Our third appetizer - Dill Broth with Vegetables and Lime - brought back disconcerting memories of a nasty lime pasta at Spice Market, but much is proper at Perry Street that is unbecoming elsewhere. I couldn't taste a poultry or meat base to the broth (perhaps there was), but I believe that the flavor was from vegetables and herbs alone. Although this soup might not be on my dance card next visit, the lime added to the vegetables rather than upturning them. The diced, sliced vegetables - of which there must have been a saucier's dozen - were covered by a satisfying dill broth.
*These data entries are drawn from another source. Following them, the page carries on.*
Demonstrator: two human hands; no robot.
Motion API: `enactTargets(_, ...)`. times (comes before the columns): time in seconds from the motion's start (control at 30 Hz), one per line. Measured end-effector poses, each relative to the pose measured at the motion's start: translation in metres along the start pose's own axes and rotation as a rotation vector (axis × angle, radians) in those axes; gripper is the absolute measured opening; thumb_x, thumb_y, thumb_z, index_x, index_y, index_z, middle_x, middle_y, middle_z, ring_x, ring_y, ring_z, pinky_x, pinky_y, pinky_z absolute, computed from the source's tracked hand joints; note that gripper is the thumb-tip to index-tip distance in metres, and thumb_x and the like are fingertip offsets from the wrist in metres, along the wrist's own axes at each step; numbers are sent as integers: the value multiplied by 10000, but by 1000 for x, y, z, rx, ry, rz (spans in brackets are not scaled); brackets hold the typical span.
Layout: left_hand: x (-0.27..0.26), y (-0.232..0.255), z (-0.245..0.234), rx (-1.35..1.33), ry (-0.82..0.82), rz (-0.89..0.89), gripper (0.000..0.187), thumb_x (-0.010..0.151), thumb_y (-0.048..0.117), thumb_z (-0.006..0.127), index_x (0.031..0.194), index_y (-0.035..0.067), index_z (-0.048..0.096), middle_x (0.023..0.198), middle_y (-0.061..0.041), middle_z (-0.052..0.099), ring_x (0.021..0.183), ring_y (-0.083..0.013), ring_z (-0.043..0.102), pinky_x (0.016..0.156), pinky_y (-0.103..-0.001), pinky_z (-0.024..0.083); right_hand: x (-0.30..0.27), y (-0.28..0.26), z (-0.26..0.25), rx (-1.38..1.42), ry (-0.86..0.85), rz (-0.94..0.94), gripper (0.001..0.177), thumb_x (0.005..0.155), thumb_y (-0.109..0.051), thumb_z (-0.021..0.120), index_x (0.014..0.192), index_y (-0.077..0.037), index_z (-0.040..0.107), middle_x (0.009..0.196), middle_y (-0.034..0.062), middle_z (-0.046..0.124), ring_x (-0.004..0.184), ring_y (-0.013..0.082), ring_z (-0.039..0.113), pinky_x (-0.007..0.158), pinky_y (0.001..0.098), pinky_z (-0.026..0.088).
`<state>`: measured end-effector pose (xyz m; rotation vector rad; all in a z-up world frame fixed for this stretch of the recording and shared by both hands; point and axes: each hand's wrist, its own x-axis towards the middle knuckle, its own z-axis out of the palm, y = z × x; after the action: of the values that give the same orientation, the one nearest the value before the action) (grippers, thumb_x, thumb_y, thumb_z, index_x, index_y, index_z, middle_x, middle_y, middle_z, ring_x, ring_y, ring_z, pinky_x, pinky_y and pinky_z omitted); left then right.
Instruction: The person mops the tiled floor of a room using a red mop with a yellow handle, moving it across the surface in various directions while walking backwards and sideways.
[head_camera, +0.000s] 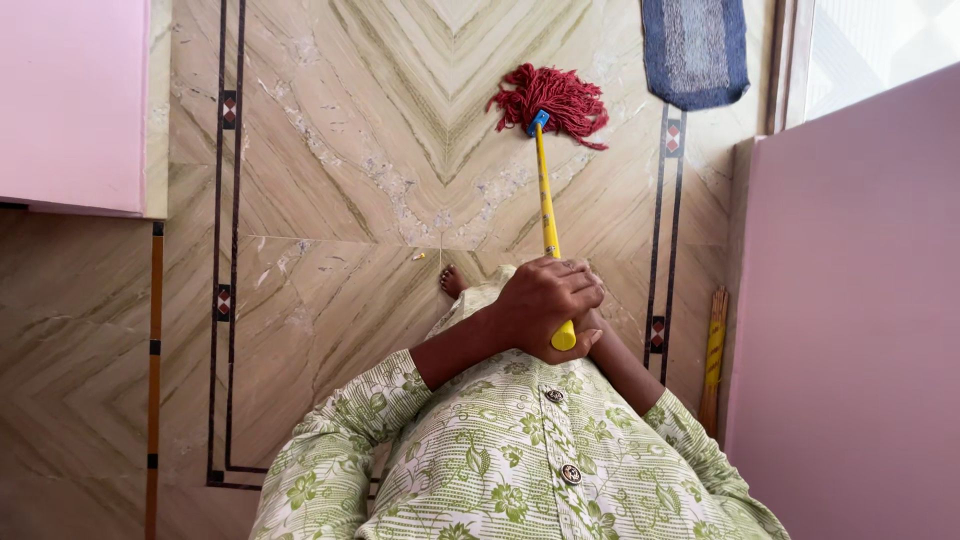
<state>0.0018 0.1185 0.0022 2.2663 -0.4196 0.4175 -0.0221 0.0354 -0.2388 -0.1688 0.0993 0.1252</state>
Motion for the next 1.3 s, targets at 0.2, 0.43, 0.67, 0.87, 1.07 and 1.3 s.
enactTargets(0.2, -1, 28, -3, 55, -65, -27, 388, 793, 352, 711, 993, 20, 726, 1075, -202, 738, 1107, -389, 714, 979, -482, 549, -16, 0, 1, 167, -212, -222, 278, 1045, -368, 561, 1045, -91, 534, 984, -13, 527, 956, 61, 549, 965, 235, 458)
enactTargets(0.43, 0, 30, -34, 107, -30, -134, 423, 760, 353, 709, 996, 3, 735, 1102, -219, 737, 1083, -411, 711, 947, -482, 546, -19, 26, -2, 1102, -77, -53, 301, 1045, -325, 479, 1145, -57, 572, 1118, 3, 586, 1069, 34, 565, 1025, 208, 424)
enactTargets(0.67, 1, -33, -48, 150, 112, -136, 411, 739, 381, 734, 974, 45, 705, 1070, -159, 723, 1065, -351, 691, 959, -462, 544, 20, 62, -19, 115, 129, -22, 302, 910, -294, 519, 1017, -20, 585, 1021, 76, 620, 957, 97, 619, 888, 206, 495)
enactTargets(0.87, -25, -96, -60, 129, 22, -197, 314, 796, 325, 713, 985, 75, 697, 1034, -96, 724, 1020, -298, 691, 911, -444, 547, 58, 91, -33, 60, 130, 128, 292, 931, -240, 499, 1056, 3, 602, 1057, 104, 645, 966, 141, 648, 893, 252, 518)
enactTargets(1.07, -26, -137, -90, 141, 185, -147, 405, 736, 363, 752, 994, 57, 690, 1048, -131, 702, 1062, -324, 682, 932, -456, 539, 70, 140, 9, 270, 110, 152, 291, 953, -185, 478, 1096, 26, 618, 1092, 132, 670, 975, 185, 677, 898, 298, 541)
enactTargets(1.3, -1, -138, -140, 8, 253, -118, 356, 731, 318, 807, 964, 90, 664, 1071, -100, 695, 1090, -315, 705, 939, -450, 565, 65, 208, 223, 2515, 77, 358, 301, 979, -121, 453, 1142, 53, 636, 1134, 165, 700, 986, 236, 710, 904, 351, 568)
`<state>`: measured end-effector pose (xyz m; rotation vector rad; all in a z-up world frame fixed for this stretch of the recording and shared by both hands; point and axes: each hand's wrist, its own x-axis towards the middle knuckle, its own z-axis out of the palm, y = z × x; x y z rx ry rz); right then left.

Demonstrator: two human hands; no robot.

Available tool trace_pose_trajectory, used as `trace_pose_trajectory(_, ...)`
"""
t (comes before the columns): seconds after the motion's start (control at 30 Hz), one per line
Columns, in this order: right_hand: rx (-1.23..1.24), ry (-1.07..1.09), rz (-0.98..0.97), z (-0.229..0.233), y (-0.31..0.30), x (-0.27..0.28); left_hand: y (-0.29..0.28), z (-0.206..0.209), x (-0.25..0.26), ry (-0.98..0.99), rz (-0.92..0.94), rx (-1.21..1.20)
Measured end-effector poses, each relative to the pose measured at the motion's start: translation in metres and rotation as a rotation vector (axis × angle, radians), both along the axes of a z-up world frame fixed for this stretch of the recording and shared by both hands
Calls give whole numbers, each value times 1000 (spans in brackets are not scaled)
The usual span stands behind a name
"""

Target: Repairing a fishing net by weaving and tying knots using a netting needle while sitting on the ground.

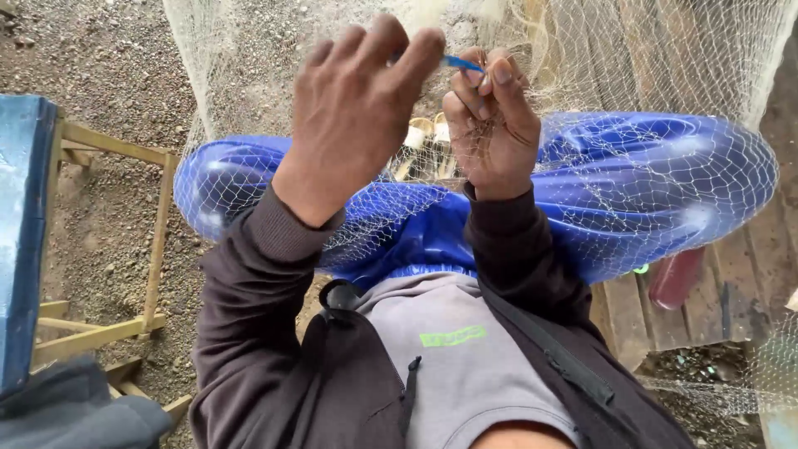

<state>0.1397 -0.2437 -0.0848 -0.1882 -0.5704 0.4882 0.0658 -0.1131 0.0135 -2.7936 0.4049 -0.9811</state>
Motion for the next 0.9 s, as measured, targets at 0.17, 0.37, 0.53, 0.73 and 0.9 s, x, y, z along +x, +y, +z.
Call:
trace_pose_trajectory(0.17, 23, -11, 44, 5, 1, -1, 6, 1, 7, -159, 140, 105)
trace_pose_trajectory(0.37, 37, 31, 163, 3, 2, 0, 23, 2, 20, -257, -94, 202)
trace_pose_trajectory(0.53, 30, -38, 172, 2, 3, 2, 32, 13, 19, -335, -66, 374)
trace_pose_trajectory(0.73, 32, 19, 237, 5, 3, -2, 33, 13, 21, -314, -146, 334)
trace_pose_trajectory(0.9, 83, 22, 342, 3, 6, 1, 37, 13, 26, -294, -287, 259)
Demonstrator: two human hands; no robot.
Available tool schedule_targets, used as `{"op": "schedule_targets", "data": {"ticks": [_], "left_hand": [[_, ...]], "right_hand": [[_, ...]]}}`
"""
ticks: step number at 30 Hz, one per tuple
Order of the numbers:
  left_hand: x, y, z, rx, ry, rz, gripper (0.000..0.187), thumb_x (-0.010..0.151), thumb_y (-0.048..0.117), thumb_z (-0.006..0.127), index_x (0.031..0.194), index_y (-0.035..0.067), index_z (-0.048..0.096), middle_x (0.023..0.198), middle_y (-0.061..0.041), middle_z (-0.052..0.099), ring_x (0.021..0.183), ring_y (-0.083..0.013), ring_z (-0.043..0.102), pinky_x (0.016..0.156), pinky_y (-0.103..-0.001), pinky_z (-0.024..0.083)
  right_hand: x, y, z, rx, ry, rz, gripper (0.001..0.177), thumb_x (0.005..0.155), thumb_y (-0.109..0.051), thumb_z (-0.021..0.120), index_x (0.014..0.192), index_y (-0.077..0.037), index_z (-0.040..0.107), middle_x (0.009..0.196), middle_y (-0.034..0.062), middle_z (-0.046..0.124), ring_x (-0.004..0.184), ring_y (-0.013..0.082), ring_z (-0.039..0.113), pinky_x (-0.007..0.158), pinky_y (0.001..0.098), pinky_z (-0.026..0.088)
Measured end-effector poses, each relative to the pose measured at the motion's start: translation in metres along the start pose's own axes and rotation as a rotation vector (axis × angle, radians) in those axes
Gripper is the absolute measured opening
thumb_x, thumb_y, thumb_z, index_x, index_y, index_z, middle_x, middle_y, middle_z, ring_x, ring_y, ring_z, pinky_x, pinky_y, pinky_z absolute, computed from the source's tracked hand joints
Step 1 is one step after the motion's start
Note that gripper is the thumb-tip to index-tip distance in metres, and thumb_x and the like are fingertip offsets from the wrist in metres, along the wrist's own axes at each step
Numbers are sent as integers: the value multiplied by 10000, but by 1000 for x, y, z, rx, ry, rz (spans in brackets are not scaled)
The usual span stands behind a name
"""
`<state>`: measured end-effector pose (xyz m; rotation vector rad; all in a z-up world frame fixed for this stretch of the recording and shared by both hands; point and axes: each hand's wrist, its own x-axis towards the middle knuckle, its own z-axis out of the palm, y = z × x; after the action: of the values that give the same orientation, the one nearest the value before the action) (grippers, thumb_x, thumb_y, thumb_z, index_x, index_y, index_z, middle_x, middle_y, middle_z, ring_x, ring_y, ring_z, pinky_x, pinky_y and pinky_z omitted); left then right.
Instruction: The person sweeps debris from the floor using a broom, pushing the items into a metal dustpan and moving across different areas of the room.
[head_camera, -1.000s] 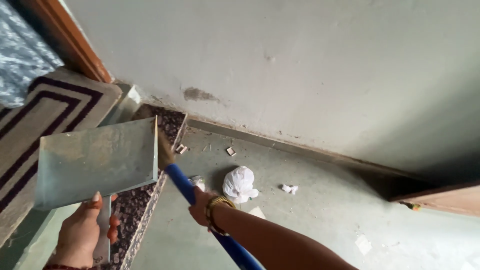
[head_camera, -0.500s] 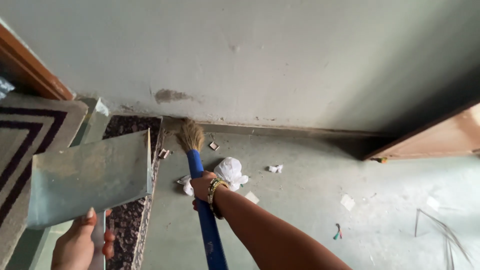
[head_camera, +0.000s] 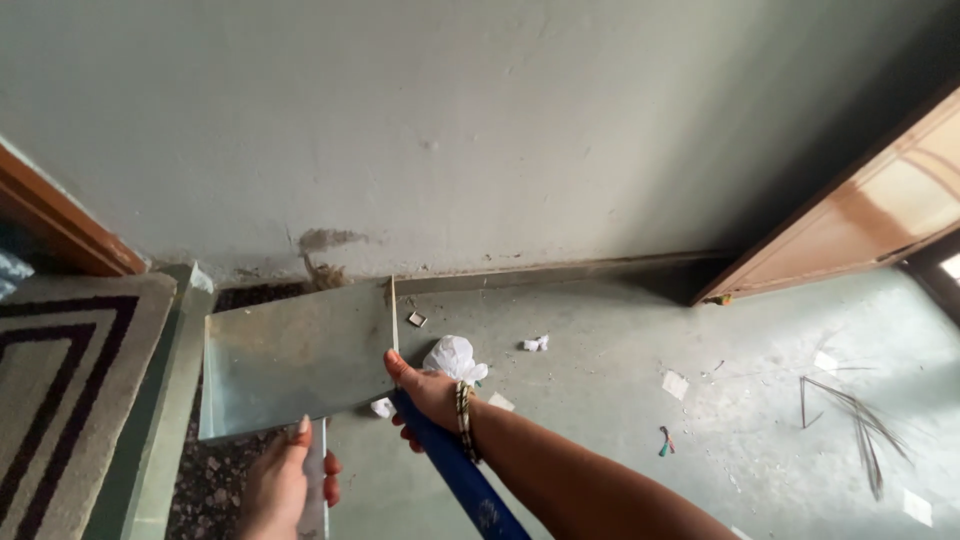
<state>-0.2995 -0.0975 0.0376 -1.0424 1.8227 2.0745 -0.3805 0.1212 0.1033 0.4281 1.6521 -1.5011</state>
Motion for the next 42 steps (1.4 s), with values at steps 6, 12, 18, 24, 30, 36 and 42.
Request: {"op": "schedule_targets", "data": {"ticks": [6, 12, 18, 24, 30, 36, 42], "left_hand": [[-3, 13, 32, 56, -182, 99, 474, 1001, 412, 505, 1100, -31, 641, 677, -221, 652, 432, -333, 572, 417, -442, 452], [0, 13, 57, 177, -399, -51, 488, 1031, 482, 491, 1208, 44, 614, 827, -194, 723, 585, -292, 677, 560, -403, 567], [18, 23, 60, 307, -459, -187, 499, 1022, 469, 462, 1255, 62, 631, 971, -130, 751, 692, -244, 724, 594, -367, 573], [69, 0, 78, 354, -424, -236, 379, 1017, 360, 493, 1247, 125, 683, 938, -151, 739, 667, -270, 698, 526, -365, 505], [94, 6, 143, 425, -417, -191, 374, 1041, 329, 522, 1247, 76, 704, 942, -112, 750, 738, -225, 705, 557, -338, 518], [94, 29, 223, 348, -580, 75, 404, 1030, 325, 528, 1230, 21, 704, 1002, -106, 785, 850, -185, 742, 688, -298, 538], [81, 63, 285, 374, -704, 252, 365, 1022, 279, 534, 1249, 46, 701, 1050, -76, 777, 945, -167, 738, 772, -314, 570]], "right_hand": [[-24, -19, -25, -58, 71, -43, 612, 933, -578, 562, 1357, -138, 605, 865, 106, 639, 625, 184, 625, 516, 352, 567], [-53, -9, -78, -112, 123, -17, 391, 995, -419, 499, 1157, -81, 610, 893, 98, 658, 630, 178, 647, 507, 351, 574], [-78, 31, -144, 53, 177, -33, 394, 1008, -412, 513, 1175, -59, 568, 904, 123, 667, 614, 202, 628, 493, 366, 565], [-111, 72, -216, 154, 275, 30, 402, 992, -403, 519, 1189, -60, 597, 897, 133, 658, 617, 215, 616, 490, 380, 544], [-125, 97, -266, 237, 385, 74, 393, 1003, -368, 461, 1216, -69, 601, 919, 140, 648, 644, 213, 611, 508, 378, 557], [-144, 107, -289, 334, 457, 69, 404, 1012, -388, 472, 1210, -56, 590, 928, 134, 659, 629, 206, 614, 495, 364, 542], [-155, 113, -284, 435, 529, 55, 399, 1013, -388, 474, 1203, -58, 592, 917, 133, 654, 618, 205, 618, 488, 363, 547]]}}
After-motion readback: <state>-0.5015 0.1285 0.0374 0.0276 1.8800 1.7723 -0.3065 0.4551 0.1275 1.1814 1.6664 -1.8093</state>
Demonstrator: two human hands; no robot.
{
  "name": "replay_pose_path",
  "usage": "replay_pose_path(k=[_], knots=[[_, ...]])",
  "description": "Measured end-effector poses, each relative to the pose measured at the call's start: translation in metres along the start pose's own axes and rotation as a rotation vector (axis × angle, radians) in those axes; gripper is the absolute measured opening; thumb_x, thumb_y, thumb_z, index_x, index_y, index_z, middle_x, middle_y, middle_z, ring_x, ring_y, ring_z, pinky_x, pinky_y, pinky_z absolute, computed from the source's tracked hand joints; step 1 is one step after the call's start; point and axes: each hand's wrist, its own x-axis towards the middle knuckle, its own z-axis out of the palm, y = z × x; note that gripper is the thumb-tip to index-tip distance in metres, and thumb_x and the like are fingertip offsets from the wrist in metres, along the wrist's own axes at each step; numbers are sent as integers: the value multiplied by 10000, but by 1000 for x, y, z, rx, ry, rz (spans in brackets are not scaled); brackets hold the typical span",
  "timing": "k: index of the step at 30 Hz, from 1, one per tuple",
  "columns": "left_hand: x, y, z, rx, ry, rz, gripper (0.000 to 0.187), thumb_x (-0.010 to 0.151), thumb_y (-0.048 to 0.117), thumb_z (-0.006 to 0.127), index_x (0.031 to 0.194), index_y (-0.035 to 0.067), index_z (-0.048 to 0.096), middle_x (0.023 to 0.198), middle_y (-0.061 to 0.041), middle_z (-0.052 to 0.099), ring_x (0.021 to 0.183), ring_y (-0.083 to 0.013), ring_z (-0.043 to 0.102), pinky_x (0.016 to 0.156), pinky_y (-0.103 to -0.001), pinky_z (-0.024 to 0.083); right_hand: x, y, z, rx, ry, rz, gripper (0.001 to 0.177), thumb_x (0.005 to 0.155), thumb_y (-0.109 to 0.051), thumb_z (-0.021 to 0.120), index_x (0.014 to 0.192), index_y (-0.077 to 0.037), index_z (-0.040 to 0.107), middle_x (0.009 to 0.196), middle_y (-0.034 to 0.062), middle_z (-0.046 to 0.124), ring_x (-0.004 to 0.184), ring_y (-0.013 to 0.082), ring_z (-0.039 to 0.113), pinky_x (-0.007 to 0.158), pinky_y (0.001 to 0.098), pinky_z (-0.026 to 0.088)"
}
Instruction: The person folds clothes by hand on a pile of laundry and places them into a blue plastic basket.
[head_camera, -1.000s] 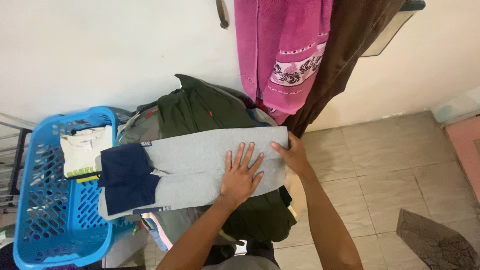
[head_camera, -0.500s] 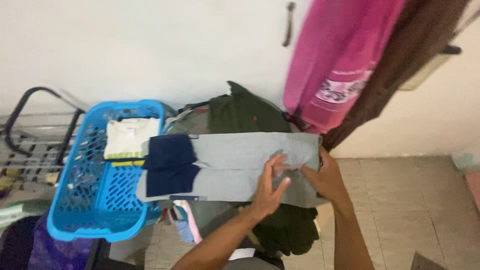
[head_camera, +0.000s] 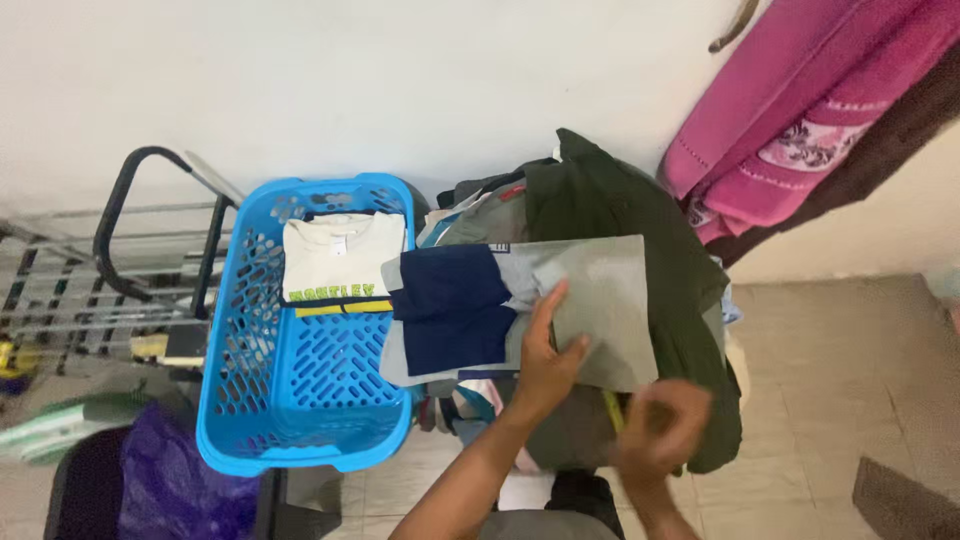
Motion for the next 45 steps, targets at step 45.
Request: replay_pose_path(k=[45], knots=[[3,-47,-78,-36,54,-272,995,703,-186,703,1588,98,349,1626,-149,365,1559,-258,272,1254,-361,164,140,175,62,448,-736,210,398,921,-141,667,1301,-90,562,1315,148,612,1221,345,607,1021,459,522]])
My entree was "Warm Shrimp with Julienne Green Apple, Crystallized Wasabi and Coconut." The quiet row of plump, fresh shrimp was matched by a lightly transparent coconut jus on a bed of green apple matchsticks. Were that to have been the dish I would have been fully satisfied. However, the dish was made memorable by what Chef Vongerichten describes as "crystallized wasabi" and what I think of as "Pop Rocks for Adults." The wasabi was held by light green sugar buttons. I have a sentimental regard for Pop Rocks because of some writing on that small matter a quarter of century ago, but sentiment or not, these zippy beads revealed a chef's creative heart.
Our second entree, while satisfactory, was a simpler, less memorable presentation. The Grilled Paillard of Veal, Beefsteak Tomato, Wild Arugula and Black Olive was well-made, but was fundamentally beef-and-salad. Tucking into my chubby shrimp, I was not envious.
We shared a single dessert: Chocolate Pudding, Crystallized Violet and Fresh Cream. Although some of the desserts seemed on paper more creative (Baked Hazelnut Frangipane, Oatmeal Souffle), I can only eat chocolate at lunch. Here the pudding was as good as a chocolate pudding has a right to be, but it remained pudding. The rectangular bowl was bisected with two triangles, one of snowy white cream, abutting a purple rock garden of violet pebbles. A candied violet decorated the cream. Below the pudding was a thin layer of chocolate cake. If not explosive, the mixture - a riff on comfort food - proved a happy ending.
By the end of lunch I regretted departing - only in part because of the contrast between the torrent outside and the peace within. If Perry Street is not everything, it is something - and that's quite enough.